Внезапно ей показалось, что в клубке шерсти она видит лицо Матео, но, приглядевшись внимательнее, различила только бесчисленные нити, свитые в белый комок. Она протерла глаза.
Увели Матео. Как ловко правил он пегими волами! Сколько земли распахал! Дом всегда был окружен посевами, яркими, как новая юбка: фиолетовой гречихой, зеленым маисом, желтой пшеницей, бурой фасолью. Картофель рос выше, там, где похолодней.
Все бы хорошо, если б не увели Матео. Святая дева Кармильская, а может, он больше не вернется!
Вот пришел Дамиан, пригнал овец. Манью прыгал вокруг и лаял, но не так, как обычно. Он тоже что-то чуял и тоже печалился.
У Дамиана рот был перемазан соком лиловых ягод. Мартина позвала его и долго глядела ему в глаза.
— Утешенье ты мое!
Она медленно затянула ему пояс, под которым уже намечался выпуклый, как у всех индейцев, живот, и набросила на него пончо — раньше она хотела, чтобы семилетний сын обновил его на праздник.
— До чего красиво, мама! — сказал мальчик, любуясь яркими красками.
Но она не замечала его радости. Она отдала ему пончо, потому что они уже не пойдут на праздник. Матео нет, а дом, земля и скот требуют заботы. Да еще, чего доброго, на празднике ее пригласят танцевать, сплетни пойдут, а Матео, может, и вернется. Он должен вернуться. Одни возвращались, другие — нет, но Матео вернется. Если только…
В сердце оживает надежда. Женщина грезит, вглядываясь в тающую дымку. Но вечерние тени растут, она вздрагивает и бредет к очагу.
Трепещут и бьются во тьме языки пламени, а вдали загораются огоньки. Они ведут разговор сквозь плотную мглу, окутавшую холмы.
Мартина и Дамиан ужинают, слушая блеяние овец, а остатки отдают Манью, еды теперь много — ведь тыквенная плошка Матео пуста.
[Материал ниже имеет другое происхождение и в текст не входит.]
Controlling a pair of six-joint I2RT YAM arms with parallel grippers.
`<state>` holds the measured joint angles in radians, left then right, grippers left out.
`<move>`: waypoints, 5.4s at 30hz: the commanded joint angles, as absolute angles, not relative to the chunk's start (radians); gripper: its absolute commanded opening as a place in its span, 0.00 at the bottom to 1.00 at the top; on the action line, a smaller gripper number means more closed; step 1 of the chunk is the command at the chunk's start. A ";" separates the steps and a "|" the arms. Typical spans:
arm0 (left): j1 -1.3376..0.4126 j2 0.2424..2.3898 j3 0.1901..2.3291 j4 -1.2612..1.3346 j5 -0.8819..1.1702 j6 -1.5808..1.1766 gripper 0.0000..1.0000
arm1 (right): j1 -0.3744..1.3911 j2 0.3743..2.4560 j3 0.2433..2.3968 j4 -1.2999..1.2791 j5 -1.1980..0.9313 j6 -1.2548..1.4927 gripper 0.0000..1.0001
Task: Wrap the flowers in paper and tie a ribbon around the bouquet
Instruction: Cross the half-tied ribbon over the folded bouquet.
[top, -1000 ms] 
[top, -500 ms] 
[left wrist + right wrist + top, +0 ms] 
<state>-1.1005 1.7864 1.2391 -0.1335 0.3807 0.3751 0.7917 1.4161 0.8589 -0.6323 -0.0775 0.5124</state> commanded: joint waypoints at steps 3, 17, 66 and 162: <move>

И от этого еще яснее, что мужа нет дома: пустая плошка стоит на столе; кирка брошена у дверей, пришлось ее подобрать; нарядная белая шляпа висит на стене, и некому ее надеть; плуг отдыхает под навесом, никто теперь не коснется его рукоятки; циновка велика для одной…
Мартина думает, что сыну надо все объяснить, но не знает как и молчит. Тишина все напряженней, в глазах Дамиана — вопрос.
Вдруг оба разражаются слезами. Они плачут прерывисто и глухо, слезы связывают их, они стали ближе друг Другу.
— Твоего отца… отца твоего увели!.. — наконец говорит Мартина.
Больше она ничего не в силах сказать и застывает, не шевелится. Мальчик мало понимает и тоже молчит. «Увели!» Они гасят огонь, уходят в хижину и в темноте укладываются на шелестящую циновку.